→ **Your instructions**: Going from the top of the listing below to the line that holds "I would be grateful for the mask of the white right", reproduce each line exactly; no pictures.

=== Begin Enclosure ===

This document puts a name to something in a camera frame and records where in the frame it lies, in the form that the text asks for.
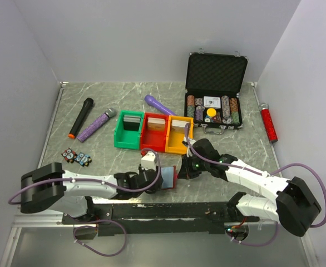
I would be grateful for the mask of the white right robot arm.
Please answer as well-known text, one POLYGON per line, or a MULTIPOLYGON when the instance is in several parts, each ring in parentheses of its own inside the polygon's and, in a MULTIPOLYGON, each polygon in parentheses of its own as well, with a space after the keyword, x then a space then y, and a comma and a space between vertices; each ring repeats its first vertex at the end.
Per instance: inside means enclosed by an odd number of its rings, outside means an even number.
POLYGON ((208 139, 184 138, 182 143, 187 152, 182 156, 179 178, 193 179, 208 172, 256 193, 253 196, 239 192, 230 199, 228 216, 233 221, 250 216, 269 219, 302 237, 322 210, 308 185, 299 177, 286 179, 253 168, 235 156, 220 154, 208 139))

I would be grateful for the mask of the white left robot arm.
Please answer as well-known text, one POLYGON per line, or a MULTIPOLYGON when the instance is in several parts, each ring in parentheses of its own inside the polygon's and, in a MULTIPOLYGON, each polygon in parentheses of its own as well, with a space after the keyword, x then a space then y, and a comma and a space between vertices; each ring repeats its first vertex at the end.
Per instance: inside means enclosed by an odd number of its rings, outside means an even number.
POLYGON ((129 200, 161 189, 161 166, 107 176, 80 175, 54 162, 21 177, 21 213, 53 210, 89 223, 95 216, 93 198, 129 200))

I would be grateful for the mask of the red leather card holder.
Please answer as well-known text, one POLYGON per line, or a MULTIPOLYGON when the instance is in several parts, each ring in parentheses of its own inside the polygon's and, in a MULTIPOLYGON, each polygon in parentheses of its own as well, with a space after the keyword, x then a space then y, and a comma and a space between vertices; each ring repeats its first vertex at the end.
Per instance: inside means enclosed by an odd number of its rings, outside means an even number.
POLYGON ((176 187, 177 172, 176 166, 167 166, 161 169, 163 190, 174 189, 176 187))

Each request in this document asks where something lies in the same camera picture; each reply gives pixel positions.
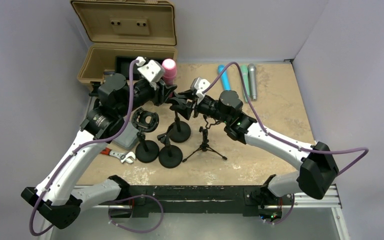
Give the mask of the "pink toy microphone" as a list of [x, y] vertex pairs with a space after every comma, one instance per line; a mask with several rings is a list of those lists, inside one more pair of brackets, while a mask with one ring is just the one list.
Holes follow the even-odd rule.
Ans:
[[177, 63], [173, 59], [167, 58], [162, 62], [161, 66], [164, 69], [163, 81], [167, 85], [173, 85], [177, 76]]

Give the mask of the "black stand with pink microphone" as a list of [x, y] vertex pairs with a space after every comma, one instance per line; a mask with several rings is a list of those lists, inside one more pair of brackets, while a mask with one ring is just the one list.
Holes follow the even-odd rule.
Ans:
[[181, 121], [179, 117], [179, 112], [174, 109], [175, 106], [179, 106], [180, 104], [185, 104], [187, 98], [184, 95], [179, 95], [176, 92], [173, 92], [167, 103], [172, 104], [170, 109], [174, 111], [174, 122], [170, 125], [173, 127], [170, 139], [175, 143], [184, 143], [191, 137], [191, 128], [185, 121]]

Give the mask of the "blue microphone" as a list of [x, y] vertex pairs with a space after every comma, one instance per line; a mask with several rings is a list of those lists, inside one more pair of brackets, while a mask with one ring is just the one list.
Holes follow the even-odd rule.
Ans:
[[230, 91], [231, 90], [231, 85], [230, 85], [230, 82], [229, 82], [229, 79], [228, 79], [228, 74], [227, 74], [227, 70], [221, 74], [222, 70], [225, 68], [224, 65], [219, 65], [217, 67], [217, 72], [218, 74], [220, 75], [220, 80], [221, 80], [221, 84], [222, 84], [222, 87], [223, 87], [223, 90], [224, 91]]

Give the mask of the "black tripod shock-mount stand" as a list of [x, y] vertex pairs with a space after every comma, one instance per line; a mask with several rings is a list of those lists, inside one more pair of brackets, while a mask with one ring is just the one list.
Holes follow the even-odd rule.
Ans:
[[205, 121], [205, 126], [201, 126], [199, 128], [199, 132], [202, 134], [202, 142], [196, 150], [194, 150], [190, 155], [188, 155], [186, 158], [184, 158], [181, 161], [182, 163], [185, 163], [192, 155], [194, 155], [197, 152], [213, 152], [213, 153], [216, 153], [217, 155], [219, 155], [224, 161], [228, 160], [228, 158], [226, 156], [224, 156], [221, 153], [219, 153], [218, 151], [214, 150], [209, 145], [209, 142], [210, 142], [209, 137], [208, 137], [209, 136], [209, 129], [212, 126], [219, 125], [221, 122], [215, 119], [214, 123], [209, 123], [208, 119], [210, 119], [210, 117], [208, 115], [203, 115], [203, 119]]

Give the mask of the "black clip desk stand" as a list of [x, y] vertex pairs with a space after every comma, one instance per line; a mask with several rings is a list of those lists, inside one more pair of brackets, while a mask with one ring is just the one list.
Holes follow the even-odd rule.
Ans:
[[183, 152], [176, 145], [171, 144], [170, 136], [174, 127], [170, 125], [165, 133], [159, 134], [157, 139], [164, 144], [164, 147], [158, 153], [160, 164], [168, 169], [179, 166], [183, 160]]

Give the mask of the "black shock-mount desk stand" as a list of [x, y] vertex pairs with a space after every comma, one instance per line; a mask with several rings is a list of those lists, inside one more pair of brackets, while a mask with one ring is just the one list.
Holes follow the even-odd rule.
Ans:
[[145, 164], [155, 161], [160, 148], [155, 141], [146, 139], [146, 133], [151, 133], [157, 129], [159, 115], [140, 107], [133, 113], [131, 123], [138, 130], [136, 136], [139, 143], [135, 149], [136, 159]]

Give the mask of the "mint green microphone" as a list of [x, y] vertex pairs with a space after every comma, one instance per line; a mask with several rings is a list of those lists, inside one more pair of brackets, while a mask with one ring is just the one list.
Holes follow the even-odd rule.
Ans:
[[240, 66], [240, 69], [241, 69], [241, 73], [242, 73], [242, 77], [243, 77], [243, 83], [244, 83], [244, 86], [242, 87], [242, 90], [243, 90], [243, 97], [244, 97], [244, 101], [246, 103], [248, 103], [248, 99], [250, 97], [250, 86], [249, 86], [249, 72], [248, 72], [248, 67], [246, 64], [242, 64]]

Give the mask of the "silver grey microphone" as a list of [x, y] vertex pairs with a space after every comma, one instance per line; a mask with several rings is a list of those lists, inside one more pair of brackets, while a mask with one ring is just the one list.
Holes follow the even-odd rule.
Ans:
[[258, 99], [257, 91], [257, 78], [256, 78], [256, 66], [253, 63], [250, 63], [248, 66], [248, 78], [249, 78], [249, 87], [250, 87], [250, 96], [252, 101]]

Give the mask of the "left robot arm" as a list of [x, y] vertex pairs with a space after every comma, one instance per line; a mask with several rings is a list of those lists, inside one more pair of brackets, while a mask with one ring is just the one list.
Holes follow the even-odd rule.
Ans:
[[21, 197], [52, 227], [65, 229], [81, 212], [105, 202], [118, 205], [130, 197], [130, 186], [117, 175], [75, 191], [75, 185], [91, 162], [126, 128], [133, 110], [152, 102], [162, 105], [176, 89], [163, 80], [128, 81], [122, 74], [106, 77], [95, 89], [100, 102], [80, 125], [76, 137], [60, 162], [37, 186], [26, 187]]

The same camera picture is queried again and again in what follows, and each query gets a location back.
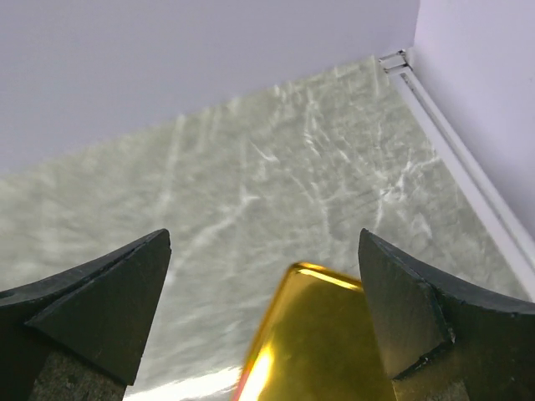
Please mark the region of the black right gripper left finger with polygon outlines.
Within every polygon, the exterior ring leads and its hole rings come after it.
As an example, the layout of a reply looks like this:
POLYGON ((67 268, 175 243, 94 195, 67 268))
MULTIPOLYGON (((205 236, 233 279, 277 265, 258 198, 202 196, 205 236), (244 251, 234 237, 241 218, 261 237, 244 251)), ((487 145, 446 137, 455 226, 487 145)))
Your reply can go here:
POLYGON ((1 293, 3 400, 121 400, 134 384, 171 259, 153 231, 1 293))

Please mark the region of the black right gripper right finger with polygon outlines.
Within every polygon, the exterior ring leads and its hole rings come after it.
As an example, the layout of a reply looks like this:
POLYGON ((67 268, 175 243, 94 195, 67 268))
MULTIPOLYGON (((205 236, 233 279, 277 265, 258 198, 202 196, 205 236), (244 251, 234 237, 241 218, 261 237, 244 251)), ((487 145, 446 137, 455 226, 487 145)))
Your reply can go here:
POLYGON ((362 230, 359 269, 398 400, 532 400, 534 305, 463 281, 362 230))

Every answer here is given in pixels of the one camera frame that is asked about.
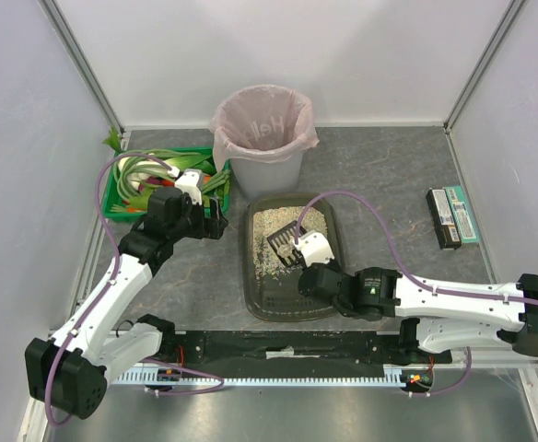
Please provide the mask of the black slotted litter scoop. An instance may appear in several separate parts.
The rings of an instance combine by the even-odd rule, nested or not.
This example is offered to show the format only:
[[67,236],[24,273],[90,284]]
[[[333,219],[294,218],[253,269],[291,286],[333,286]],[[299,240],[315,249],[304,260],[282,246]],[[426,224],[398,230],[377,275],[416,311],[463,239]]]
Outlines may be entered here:
[[275,256],[286,268],[303,263],[301,253],[294,247],[296,224],[296,221],[291,221],[266,238]]

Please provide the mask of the clumped litter lumps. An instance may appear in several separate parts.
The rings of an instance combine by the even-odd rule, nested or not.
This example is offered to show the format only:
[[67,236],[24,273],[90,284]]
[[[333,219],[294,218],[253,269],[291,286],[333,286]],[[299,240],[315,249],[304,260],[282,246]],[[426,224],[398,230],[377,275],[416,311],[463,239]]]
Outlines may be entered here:
[[293,253],[293,247],[291,244],[282,244],[277,247],[276,253],[283,259],[288,259]]

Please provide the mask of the dark translucent litter box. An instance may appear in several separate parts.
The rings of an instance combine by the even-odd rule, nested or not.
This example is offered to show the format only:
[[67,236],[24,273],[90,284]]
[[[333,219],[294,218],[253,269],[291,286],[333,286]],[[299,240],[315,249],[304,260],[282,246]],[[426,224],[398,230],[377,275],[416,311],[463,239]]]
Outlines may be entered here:
[[292,221],[315,192],[264,196],[249,204],[240,221],[243,290],[247,309],[266,321],[299,322],[328,318],[334,308],[298,293],[301,268],[287,268],[266,238]]

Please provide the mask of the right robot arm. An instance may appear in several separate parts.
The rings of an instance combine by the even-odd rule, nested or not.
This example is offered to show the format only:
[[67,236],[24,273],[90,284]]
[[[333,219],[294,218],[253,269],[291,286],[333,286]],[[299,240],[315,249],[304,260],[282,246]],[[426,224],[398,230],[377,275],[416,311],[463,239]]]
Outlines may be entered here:
[[302,271],[298,291],[347,318],[400,319],[399,347],[406,354],[500,347],[538,358],[536,274],[525,273],[515,283],[479,285],[379,267],[347,274],[335,262],[314,263]]

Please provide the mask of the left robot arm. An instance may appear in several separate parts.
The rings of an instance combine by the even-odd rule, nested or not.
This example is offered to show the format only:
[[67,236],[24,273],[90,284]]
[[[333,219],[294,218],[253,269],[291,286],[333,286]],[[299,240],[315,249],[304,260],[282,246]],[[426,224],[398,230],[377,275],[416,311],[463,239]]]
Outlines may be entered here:
[[216,198],[202,204],[192,192],[176,187],[150,196],[146,212],[116,242],[110,267],[82,306],[49,339],[35,338],[25,350],[29,393],[43,402],[52,425],[57,423],[55,410],[88,418],[110,384],[135,364],[180,356],[174,323],[152,314],[140,317],[122,336],[108,336],[176,243],[219,239],[227,225]]

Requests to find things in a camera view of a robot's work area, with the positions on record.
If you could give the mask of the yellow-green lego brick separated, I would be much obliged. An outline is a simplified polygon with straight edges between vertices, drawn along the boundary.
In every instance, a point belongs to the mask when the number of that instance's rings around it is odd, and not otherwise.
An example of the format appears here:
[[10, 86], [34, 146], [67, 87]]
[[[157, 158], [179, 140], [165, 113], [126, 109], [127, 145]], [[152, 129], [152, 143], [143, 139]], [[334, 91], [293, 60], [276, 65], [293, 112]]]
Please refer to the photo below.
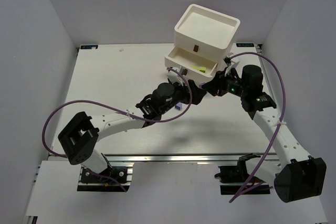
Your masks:
[[198, 71], [205, 73], [206, 72], [206, 67], [199, 67]]

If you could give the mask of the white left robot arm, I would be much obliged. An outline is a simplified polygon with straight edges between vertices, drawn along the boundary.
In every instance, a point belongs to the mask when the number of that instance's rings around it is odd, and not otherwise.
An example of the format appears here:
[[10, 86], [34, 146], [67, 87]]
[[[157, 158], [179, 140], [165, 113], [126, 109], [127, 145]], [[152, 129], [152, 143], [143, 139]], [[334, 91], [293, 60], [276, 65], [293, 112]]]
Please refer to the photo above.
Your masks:
[[100, 140], [153, 125], [178, 103], [197, 105], [205, 94], [206, 91], [193, 80], [189, 80], [187, 86], [170, 81], [161, 83], [125, 113], [88, 116], [86, 112], [78, 112], [59, 133], [58, 140], [71, 165], [81, 164], [87, 171], [108, 178], [112, 175], [112, 167], [95, 149]]

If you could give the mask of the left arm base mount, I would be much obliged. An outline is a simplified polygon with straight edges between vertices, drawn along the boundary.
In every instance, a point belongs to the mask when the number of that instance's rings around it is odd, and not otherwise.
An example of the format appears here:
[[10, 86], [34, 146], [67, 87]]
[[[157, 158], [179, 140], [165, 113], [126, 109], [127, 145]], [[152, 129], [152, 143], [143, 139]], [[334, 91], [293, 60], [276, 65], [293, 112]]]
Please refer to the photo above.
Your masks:
[[95, 173], [85, 166], [81, 167], [77, 191], [126, 193], [132, 179], [132, 167], [110, 163], [103, 172]]

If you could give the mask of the purple lego brick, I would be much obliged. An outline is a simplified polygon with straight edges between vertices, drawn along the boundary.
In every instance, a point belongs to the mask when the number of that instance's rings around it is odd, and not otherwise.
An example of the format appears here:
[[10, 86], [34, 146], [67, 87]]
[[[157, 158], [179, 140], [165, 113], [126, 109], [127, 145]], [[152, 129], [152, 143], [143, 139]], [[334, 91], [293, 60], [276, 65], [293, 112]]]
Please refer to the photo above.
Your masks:
[[181, 106], [180, 104], [177, 104], [177, 105], [175, 106], [175, 108], [176, 108], [177, 110], [181, 110], [181, 109], [182, 109], [182, 106]]

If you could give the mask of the white three-drawer cabinet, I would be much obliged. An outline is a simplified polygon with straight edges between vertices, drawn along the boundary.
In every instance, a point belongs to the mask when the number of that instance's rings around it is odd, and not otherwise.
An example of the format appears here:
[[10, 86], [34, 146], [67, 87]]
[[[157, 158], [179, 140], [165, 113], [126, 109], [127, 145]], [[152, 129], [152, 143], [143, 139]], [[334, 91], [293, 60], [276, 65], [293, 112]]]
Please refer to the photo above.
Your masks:
[[[215, 10], [191, 4], [174, 27], [174, 46], [165, 56], [167, 68], [183, 67], [186, 78], [195, 83], [211, 81], [225, 68], [240, 20]], [[190, 66], [206, 67], [202, 73]]]

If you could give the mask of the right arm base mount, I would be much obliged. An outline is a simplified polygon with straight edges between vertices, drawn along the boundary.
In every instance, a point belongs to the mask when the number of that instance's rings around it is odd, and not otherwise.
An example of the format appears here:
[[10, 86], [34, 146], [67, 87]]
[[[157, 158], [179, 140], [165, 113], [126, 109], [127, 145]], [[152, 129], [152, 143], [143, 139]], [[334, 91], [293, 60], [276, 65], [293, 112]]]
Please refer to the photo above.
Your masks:
[[[236, 165], [219, 166], [219, 173], [214, 175], [214, 178], [219, 179], [220, 194], [221, 195], [235, 195], [240, 186], [248, 178], [249, 174], [246, 169], [246, 161], [260, 158], [260, 155], [248, 154], [241, 156]], [[248, 189], [257, 185], [261, 180], [253, 177], [244, 189]], [[259, 187], [245, 193], [246, 195], [266, 195], [270, 194], [270, 187], [267, 185], [260, 185]]]

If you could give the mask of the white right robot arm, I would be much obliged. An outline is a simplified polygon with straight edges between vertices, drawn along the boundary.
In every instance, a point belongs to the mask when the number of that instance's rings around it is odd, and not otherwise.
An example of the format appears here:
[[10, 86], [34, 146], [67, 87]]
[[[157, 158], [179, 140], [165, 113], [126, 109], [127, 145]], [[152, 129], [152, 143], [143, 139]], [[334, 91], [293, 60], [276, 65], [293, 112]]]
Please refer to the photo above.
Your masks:
[[212, 96], [230, 93], [240, 97], [243, 109], [263, 131], [280, 161], [279, 165], [266, 162], [259, 165], [261, 157], [248, 154], [239, 158], [233, 174], [247, 181], [256, 177], [268, 183], [283, 202], [321, 195], [326, 163], [322, 158], [312, 157], [277, 118], [276, 104], [263, 91], [262, 82], [261, 68], [246, 65], [240, 77], [235, 69], [230, 73], [218, 71], [212, 81], [202, 85]]

=== End Enclosure ===

→ **Solved problem**:
This document puts a name to something in a camera frame and records where in the frame it lies, in the form that the text asks for.
I would be grateful for the mask of the white right robot arm.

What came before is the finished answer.